Daripada tenggelam. Lebih baik, lelah mendayung sampan
mengarungi lebih dari 100 meter lebar muara, dengan air yang cukup deras, serta
berombak itu. Kami sepakat membuat menjadi dua gelombang penyeberangan.
Rombongan pertama ditumpangi enam orang; termasuk satu
anak kecil dan dua teman saya. Sementara saya dan teman tadi, pilih menunggu
dijemput dalam rombongan berikutnya.
Giliran kami mengarungi muara sangar itu. Saya minta
kawan tadi untuk duduk di tengah dan memegang tali pengikat sampan. Saya dan
abang duduk di antara ujung sampan. Kami menjadi pendayung, melawan derasnya
air berombak di muara itu.
Kawan ini benar-benar terlihat pucat pasi. Mungkin saja
dia berdoa atau bernazar supaya selamat. Saya mencoba mengajak mengobrol. Tapi
wajahnya, seperti tak bersahabat. Dan obrolan baru mengalir ketika sampan
berada di pinggir muara, hahaha.
Kamipun sampai di lokasi tujuan.
Sabri dan Malek, pelempar joran pancing pertama. Tak
lama berselang. Strike. Sejenis ikan patin- kami menyebutnya ikan bagok-
menyambar mata kail Sabri. “Hoi, ilong ka ikap,” Sabri mengabari setengah
berteriak.
Kami larut berjam-jam mamancing sambil bercanda. Tetapi
saya tidak begitu fokus, karena tidak ada satupun ikan kerapu menyambar mata
kail. Saya lebih memilih menikmati indahnya pantai, sedari memasak nasi, dan
membakar ikan bandeng yang masuk perangkap jaring.

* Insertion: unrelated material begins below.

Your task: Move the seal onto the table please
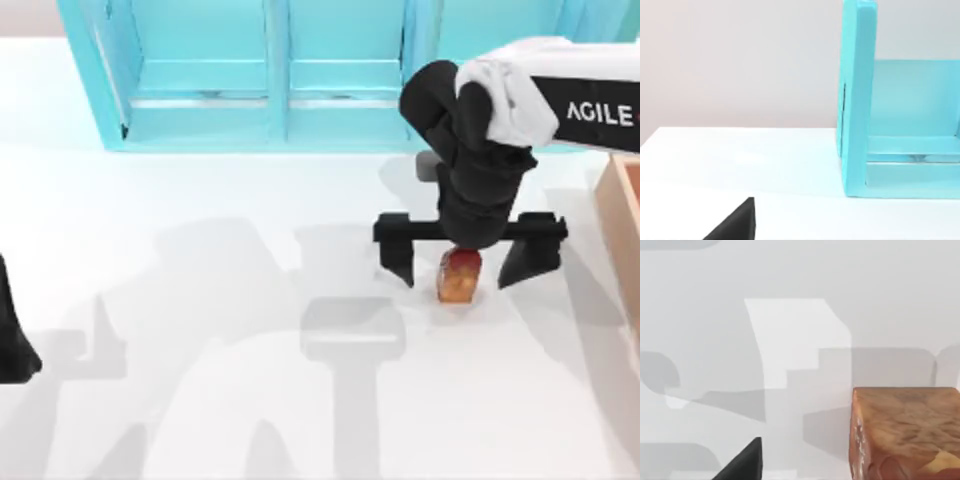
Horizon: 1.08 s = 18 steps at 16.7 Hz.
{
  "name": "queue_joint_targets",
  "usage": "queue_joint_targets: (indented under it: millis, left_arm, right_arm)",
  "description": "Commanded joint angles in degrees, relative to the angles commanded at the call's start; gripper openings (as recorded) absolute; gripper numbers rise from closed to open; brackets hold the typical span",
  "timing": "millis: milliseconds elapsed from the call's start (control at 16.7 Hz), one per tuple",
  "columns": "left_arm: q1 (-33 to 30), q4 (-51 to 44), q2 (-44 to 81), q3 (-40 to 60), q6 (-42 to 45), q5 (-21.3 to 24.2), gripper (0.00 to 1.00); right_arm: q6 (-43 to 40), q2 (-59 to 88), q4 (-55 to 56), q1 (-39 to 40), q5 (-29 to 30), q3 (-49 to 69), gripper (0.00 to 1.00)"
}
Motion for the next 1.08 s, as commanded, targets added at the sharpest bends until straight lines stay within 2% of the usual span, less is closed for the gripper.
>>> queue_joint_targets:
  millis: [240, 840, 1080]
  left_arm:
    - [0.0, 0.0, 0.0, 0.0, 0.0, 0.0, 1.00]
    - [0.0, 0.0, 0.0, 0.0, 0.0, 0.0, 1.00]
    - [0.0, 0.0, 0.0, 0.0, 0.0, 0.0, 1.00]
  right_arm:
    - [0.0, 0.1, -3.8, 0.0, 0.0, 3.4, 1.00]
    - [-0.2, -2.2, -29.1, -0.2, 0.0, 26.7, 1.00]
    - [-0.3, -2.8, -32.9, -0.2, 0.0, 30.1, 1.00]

Di bawah rimbunnya pohon pandan serta jenis pohon
lainnya, saya berteduh, dan benar-benar menikmati panorama di sekitar lokasi.

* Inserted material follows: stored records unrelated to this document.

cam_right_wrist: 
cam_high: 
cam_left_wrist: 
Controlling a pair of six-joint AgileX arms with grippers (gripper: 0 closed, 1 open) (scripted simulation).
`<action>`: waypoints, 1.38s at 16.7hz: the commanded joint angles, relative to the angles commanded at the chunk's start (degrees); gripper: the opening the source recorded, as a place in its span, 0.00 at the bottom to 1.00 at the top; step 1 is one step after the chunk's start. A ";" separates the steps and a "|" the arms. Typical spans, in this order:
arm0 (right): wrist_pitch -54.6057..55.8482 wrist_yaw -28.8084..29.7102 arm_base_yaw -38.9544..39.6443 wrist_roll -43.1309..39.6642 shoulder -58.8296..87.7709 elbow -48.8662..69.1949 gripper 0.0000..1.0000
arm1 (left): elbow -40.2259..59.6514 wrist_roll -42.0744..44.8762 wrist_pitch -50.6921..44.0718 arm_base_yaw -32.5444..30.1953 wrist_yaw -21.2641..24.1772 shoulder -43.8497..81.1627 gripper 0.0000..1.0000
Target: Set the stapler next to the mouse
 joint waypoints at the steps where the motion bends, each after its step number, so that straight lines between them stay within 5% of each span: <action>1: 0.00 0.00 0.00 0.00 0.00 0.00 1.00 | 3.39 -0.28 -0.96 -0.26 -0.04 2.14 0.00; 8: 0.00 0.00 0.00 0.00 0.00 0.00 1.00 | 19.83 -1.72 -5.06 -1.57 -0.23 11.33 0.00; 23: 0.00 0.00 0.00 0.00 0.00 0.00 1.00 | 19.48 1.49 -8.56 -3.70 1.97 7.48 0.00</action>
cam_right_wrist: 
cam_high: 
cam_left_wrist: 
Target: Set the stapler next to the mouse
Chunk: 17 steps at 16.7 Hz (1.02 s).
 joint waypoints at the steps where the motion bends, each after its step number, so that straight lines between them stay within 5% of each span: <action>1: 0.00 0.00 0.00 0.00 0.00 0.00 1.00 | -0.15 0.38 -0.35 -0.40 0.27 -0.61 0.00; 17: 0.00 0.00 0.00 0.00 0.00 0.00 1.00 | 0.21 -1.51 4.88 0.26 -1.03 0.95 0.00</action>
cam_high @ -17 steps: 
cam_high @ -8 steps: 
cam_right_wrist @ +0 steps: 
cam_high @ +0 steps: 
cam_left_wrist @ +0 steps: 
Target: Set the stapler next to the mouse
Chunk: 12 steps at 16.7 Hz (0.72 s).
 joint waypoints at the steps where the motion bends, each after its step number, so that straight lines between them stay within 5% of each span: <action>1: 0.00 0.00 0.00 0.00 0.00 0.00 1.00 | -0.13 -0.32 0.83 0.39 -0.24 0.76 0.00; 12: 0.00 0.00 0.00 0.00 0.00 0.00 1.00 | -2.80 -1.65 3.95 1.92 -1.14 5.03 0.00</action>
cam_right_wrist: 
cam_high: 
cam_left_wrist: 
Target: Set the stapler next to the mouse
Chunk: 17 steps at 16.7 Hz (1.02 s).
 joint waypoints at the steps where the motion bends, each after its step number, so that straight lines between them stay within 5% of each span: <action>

Sementara Jamal, Malik, dan Sabri, begitu menikmati “meuramin” ini, di bawah
terik panas sedari memegang erat gagang pancing.
Dari ujung telepon genggam, seseorang mengabari abang
sepupu, bahwa ibunya- Wawak saya juga- masuk rumah sakit. Kami pun harus
mengakhiri “meuramin” ini. Dan segera bergegas menyeberang untuk pulang.

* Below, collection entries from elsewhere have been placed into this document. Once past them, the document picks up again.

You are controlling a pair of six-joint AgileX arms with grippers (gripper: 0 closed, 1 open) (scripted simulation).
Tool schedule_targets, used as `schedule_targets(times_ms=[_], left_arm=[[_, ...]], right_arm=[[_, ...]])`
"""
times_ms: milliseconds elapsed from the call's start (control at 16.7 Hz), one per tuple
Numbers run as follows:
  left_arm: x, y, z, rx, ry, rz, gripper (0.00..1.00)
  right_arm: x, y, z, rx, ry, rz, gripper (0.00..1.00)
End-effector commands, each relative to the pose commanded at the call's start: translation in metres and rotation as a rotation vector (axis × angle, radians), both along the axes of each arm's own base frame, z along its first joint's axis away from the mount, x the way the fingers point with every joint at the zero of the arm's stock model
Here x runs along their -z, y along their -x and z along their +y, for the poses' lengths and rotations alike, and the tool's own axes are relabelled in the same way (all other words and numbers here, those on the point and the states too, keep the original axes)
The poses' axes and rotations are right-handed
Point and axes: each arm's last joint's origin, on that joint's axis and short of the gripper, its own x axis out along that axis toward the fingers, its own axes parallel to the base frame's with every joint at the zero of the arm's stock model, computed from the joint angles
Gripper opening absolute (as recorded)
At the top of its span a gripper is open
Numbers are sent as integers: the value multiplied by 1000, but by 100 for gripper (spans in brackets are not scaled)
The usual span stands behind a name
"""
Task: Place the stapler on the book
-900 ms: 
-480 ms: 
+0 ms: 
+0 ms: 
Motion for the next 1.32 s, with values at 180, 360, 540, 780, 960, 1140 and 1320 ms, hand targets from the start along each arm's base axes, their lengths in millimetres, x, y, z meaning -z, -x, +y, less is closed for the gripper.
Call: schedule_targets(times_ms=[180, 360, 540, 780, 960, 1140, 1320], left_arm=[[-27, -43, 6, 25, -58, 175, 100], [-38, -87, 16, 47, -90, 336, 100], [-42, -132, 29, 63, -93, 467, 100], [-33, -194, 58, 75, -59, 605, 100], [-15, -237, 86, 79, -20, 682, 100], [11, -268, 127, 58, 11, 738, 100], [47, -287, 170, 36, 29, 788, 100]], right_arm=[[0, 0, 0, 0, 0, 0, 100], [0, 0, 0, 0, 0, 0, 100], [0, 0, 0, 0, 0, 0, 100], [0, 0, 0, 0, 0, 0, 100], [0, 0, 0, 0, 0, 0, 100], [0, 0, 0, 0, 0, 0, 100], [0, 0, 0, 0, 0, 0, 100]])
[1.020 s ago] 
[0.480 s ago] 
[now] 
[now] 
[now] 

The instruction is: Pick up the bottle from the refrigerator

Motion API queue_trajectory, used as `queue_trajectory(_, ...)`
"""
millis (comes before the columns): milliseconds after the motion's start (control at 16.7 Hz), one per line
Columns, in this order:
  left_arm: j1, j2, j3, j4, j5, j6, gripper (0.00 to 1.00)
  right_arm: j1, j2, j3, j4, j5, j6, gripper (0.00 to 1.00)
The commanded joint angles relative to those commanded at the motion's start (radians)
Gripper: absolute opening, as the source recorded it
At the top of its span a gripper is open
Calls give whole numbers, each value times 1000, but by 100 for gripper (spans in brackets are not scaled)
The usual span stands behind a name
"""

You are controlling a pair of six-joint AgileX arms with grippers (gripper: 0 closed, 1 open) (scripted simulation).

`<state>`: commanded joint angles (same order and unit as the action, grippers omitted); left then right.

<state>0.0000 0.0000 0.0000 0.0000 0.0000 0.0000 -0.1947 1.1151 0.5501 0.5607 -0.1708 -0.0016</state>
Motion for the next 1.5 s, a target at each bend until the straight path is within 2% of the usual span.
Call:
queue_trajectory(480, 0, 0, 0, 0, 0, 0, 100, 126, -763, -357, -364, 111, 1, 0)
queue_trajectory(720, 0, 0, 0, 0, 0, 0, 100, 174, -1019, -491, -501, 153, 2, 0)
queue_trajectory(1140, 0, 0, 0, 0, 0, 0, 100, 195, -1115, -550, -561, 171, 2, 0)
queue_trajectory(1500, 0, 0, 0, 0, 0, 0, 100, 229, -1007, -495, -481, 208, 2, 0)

Rombongan kembali dibuat menjadi dua. Kali ini, Sabri
masuk gelombang pertama. Sementara Malik, Jamal, dan saya berada gelombang
terakhir.
Derasnya air sungai itu benar-benar dapat memacu
adrenalin. Hening. Tak ada percakapan seperti saat kami memancing tadi. Tegang.
Karena derasnya air melebihi saat pertama kami menyeberang.
Saya kembali bergumam; seadainya perahu benar-benar
tenggelam. Sepertinya aku tidak sanggup menolong kawan itu berenang. Tenagaku
terkuras dengan berlarian kecil di pantai, sekaligus bermain air, hampir
seharian.
Tetapi tidak mungkin juga, saya membiarkan dia meronta-ronta
minta tolong (seandainya kecelakaan), dan tenggelam bersama perahu di muara
itu. “Apapun ceritanya, saya harus membantu, hidup atau mati.”